**Task to complete**. Set down every record below exactly as it appears, but without the pictures.

**Data under study**.
§ §

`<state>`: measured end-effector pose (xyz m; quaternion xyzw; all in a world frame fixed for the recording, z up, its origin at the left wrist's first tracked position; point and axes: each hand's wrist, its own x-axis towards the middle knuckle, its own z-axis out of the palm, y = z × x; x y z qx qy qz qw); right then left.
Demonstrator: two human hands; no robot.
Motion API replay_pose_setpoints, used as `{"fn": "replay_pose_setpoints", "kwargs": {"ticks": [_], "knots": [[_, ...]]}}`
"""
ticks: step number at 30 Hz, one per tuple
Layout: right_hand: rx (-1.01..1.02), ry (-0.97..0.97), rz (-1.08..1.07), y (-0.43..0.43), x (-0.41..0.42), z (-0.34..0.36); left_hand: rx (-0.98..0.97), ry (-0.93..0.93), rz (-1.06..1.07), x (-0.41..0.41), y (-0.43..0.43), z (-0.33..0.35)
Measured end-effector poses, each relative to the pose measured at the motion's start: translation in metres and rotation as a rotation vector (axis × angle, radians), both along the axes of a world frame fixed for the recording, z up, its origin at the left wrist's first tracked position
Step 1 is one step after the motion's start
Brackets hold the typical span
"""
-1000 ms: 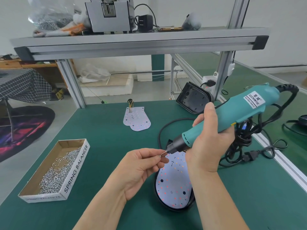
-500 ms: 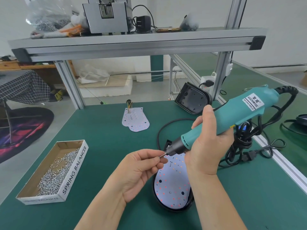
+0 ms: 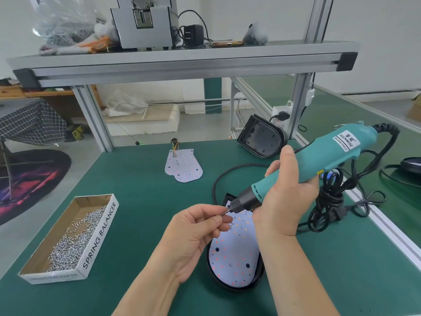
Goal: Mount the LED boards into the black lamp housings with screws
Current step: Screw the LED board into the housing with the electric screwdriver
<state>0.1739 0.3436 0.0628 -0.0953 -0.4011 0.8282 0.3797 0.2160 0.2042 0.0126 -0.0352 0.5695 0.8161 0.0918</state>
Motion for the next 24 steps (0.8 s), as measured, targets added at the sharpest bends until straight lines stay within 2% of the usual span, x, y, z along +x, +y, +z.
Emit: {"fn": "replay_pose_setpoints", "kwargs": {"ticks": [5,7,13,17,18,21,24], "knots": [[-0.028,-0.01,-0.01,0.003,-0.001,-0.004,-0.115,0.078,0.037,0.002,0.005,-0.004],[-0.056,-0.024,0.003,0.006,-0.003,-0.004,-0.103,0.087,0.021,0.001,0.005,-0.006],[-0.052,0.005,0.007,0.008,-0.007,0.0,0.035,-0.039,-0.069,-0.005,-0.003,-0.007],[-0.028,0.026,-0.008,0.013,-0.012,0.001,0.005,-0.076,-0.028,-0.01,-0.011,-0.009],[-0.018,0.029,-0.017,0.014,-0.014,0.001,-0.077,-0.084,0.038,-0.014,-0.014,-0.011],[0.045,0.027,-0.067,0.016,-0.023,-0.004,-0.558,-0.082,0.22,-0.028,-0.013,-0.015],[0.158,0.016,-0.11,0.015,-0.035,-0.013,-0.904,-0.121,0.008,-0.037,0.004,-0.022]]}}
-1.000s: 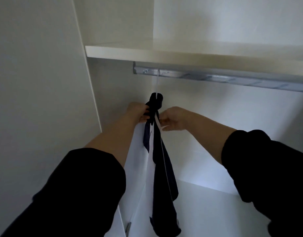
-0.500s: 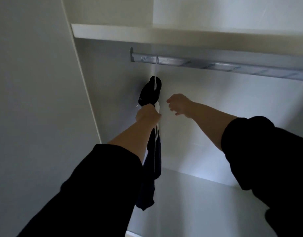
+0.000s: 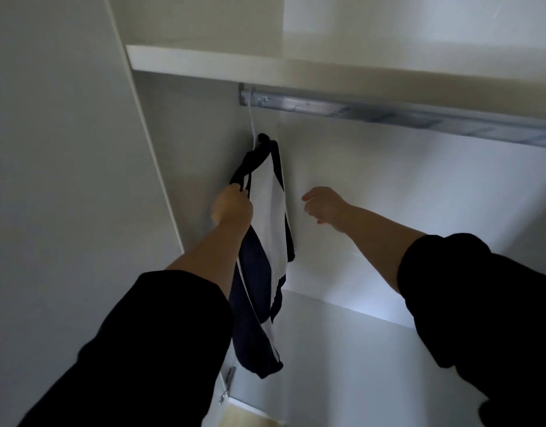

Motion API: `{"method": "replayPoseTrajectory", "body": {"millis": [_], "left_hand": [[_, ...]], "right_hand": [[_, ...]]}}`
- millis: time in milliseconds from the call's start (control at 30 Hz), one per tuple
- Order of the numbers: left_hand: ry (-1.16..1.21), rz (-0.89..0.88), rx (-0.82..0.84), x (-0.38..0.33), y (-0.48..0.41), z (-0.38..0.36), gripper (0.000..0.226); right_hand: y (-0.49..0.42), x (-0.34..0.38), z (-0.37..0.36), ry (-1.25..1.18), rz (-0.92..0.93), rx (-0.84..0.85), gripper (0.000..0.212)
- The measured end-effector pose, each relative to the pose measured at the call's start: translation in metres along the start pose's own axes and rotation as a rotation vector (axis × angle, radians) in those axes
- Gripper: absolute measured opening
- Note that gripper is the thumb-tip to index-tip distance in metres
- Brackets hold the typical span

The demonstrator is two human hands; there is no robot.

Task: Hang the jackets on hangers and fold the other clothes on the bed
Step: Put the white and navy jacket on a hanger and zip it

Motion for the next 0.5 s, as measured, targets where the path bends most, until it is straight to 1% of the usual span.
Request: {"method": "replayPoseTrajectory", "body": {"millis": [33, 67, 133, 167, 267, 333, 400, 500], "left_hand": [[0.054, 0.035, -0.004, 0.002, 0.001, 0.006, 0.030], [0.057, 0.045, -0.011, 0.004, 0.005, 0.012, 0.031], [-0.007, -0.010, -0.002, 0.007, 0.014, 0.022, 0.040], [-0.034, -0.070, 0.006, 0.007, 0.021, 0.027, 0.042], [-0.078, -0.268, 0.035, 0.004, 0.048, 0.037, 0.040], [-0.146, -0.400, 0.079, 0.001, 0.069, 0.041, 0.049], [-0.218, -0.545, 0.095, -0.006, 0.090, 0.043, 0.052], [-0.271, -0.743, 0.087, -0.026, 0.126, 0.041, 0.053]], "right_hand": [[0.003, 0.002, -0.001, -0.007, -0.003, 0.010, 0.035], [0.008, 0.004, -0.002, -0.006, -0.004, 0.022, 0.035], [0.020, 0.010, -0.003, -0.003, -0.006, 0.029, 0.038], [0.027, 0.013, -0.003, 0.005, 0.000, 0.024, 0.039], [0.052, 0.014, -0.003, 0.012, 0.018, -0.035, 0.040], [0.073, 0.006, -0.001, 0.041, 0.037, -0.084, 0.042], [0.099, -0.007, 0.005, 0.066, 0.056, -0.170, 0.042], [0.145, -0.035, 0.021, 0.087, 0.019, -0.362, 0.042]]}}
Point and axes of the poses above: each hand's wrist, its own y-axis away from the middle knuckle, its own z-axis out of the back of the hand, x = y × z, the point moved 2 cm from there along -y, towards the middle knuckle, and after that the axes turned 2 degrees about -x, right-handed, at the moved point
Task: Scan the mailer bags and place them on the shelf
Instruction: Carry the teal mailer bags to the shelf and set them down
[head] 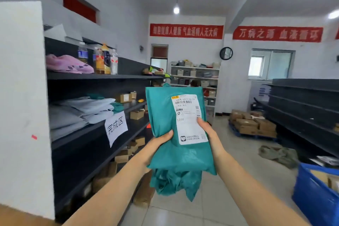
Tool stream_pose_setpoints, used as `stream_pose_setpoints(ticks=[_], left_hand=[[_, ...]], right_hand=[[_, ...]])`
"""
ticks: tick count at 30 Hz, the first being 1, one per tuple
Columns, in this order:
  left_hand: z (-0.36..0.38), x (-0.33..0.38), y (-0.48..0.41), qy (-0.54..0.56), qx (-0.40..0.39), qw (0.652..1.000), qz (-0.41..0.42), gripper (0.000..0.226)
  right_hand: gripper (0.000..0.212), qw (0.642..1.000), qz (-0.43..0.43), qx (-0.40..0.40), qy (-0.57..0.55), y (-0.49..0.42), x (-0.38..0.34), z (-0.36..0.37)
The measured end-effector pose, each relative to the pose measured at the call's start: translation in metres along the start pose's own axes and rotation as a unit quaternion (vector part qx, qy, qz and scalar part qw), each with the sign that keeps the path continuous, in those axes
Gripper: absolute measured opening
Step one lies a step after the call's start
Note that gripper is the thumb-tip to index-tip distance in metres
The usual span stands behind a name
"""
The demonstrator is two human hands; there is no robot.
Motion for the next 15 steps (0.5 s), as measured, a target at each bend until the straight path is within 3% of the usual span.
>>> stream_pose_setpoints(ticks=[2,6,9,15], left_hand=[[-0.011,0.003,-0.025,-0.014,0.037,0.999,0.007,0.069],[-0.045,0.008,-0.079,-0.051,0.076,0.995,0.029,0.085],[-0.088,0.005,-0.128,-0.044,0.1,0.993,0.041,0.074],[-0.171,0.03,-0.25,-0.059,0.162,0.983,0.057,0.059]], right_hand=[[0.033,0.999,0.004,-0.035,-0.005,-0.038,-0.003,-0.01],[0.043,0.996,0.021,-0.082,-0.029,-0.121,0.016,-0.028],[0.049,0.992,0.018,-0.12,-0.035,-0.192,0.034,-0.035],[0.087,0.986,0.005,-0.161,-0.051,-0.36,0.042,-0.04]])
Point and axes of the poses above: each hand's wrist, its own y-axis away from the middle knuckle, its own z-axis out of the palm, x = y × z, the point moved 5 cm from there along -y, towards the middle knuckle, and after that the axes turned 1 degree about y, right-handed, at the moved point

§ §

**Answer section**.
`<state>`: measured end-effector pose (xyz m; quaternion xyzw; all in a world frame fixed for the recording, z up, its origin at the left wrist's first tracked position; point and axes: each hand's wrist, its own x-axis towards the middle knuckle, its own z-axis out of the palm, y = z × x; x y z qx qy qz qw); right then left.
Demonstrator: two human hands; no robot.
Motion API replay_pose_setpoints, used as `{"fn": "replay_pose_setpoints", "kwargs": {"ticks": [_], "knots": [[_, ...]]}}`
"""
ticks: step number at 30 Hz, one per tuple
Layout: right_hand: rx (-1.01..1.02), ry (-0.97..0.97), rz (-1.08..1.07), y (-0.43..0.43), x (-0.41..0.42), z (-0.34..0.36); left_hand: rx (-0.98..0.97), ry (-0.93..0.93), rz (-1.06..1.07), x (-0.41..0.41), y (-0.43..0.43), z (-0.33..0.35)
Measured end-effector poses, each relative to the pose measured at the motion's start: translation in metres and rotation as a rotation vector (axis × angle, radians), both along the axes of a world frame fixed for the recording, z up, its origin at the left wrist's first tracked position
Step 1 is one step after the motion's start
Brackets hold the typical span
"""
-1000 ms: 
-500 ms: 
+0 ms: 
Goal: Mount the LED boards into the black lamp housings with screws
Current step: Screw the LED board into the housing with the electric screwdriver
<state>0.1739 0.3436 0.0628 -0.0953 -0.4011 0.8282 0.3797 0.2160 0.2042 0.0126 -0.0352 0.5695 0.8161 0.0918</state>
Motion for the next 24 steps (0.8 s), as measured, targets added at the sharpest bends until straight lines stay within 2% of the usual span, x, y, z along +x, +y, +z.
Emit: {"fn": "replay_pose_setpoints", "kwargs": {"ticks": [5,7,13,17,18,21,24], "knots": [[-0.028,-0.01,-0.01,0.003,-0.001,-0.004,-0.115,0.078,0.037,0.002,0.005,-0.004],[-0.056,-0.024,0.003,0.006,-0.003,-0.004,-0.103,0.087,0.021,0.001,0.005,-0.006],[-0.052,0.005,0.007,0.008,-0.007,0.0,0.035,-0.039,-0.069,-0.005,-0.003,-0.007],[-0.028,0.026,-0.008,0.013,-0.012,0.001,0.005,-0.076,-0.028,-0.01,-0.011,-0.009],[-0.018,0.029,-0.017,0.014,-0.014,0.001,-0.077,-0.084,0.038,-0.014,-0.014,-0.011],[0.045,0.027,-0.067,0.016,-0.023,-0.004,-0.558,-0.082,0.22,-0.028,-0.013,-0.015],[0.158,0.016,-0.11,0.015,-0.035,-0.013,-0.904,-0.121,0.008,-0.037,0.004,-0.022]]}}
-1.000s: 
-0.500s: 
+0.000s: 

Motion API: `{"method": "replayPoseTrajectory", "body": {"millis": [_], "left_hand": [[_, ...]], "right_hand": [[_, ...]]}}`
- millis: time in milliseconds from the call's start (control at 30 Hz), one per tuple
- Order of the numbers: left_hand: ry (-1.16..1.21), rz (-0.89..0.88), rx (-0.82..0.84), x (-0.38..0.33), y (-0.48..0.41), z (-0.38..0.36), gripper (0.000..0.226); right_hand: y (-0.49..0.42), x (-0.34..0.38), z (-0.37..0.36), ry (-1.25..1.18), rz (-0.92..0.93), rx (-0.84..0.85), gripper (0.000..0.212)
- The measured end-effector pose, each relative to the pose measured at the call's start: translation in metres along the start pose's own axes and rotation as a rotation vector (axis × angle, radians) in those axes
- Gripper: absolute measured opening
- Note that gripper is the thumb-tip to index-tip distance in metres
- Brackets hold the typical span

The demonstrator is two human hands; there is no robot.

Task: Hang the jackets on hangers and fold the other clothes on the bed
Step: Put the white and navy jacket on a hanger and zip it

Motion for the next 0.5 s, as measured, targets where the path bends most, until it is straight to 1% of the usual span.
Request: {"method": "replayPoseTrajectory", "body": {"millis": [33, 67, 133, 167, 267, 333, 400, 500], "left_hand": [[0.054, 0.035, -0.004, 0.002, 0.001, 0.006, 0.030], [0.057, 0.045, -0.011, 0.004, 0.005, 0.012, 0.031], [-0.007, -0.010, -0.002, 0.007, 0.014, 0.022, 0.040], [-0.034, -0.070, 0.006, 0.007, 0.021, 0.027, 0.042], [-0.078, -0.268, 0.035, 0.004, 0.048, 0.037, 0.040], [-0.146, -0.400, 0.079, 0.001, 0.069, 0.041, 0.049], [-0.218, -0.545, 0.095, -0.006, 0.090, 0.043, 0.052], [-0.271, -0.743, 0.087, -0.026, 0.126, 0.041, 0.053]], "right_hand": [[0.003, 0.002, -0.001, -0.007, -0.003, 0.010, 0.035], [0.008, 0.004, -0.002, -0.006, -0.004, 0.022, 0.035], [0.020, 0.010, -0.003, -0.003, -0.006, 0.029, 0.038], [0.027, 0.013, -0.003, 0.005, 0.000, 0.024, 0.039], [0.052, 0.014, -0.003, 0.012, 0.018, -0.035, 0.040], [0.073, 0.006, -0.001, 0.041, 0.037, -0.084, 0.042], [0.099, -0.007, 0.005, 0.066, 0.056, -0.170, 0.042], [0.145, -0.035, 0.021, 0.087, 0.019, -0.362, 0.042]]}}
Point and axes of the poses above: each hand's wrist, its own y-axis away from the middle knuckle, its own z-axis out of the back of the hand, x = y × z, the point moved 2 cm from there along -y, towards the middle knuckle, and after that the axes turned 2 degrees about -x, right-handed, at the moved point
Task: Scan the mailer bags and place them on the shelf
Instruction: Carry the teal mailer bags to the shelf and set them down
[head] 
Tool stream_pose_setpoints, used as `stream_pose_setpoints(ticks=[_], left_hand=[[_, ...]], right_hand=[[_, ...]])`
"""
ticks: tick count at 30 Hz, the first being 1, one per tuple
Columns, in this order:
  left_hand: z (-0.36..0.38), x (-0.33..0.38), y (-0.48..0.41), qy (-0.54..0.56), qx (-0.40..0.39), qw (0.652..1.000), qz (-0.41..0.42), gripper (0.000..0.226)
  right_hand: gripper (0.000..0.212), qw (0.642..1.000), qz (-0.43..0.43), qx (-0.40..0.40), qy (-0.57..0.55), y (-0.49..0.42), x (-0.38..0.34), z (-0.36..0.37)
The measured end-effector pose, each relative to the pose measured at the call's start: translation in metres along the start pose's own axes and rotation as a unit quaternion (vector part qx, qy, qz and scalar part qw), each with the sign that keeps the path continuous, in those axes
Gripper: absolute measured opening
Step one lies a step after the call's start
Note that gripper is the thumb-tip to index-tip distance in metres
The usual span stands behind a name
"""
The demonstrator is two human hands; there is no robot.
Motion for the next 15 steps (0.5 s), as measured, a target at each bend until the straight path is within 3% of the usual span.
>>> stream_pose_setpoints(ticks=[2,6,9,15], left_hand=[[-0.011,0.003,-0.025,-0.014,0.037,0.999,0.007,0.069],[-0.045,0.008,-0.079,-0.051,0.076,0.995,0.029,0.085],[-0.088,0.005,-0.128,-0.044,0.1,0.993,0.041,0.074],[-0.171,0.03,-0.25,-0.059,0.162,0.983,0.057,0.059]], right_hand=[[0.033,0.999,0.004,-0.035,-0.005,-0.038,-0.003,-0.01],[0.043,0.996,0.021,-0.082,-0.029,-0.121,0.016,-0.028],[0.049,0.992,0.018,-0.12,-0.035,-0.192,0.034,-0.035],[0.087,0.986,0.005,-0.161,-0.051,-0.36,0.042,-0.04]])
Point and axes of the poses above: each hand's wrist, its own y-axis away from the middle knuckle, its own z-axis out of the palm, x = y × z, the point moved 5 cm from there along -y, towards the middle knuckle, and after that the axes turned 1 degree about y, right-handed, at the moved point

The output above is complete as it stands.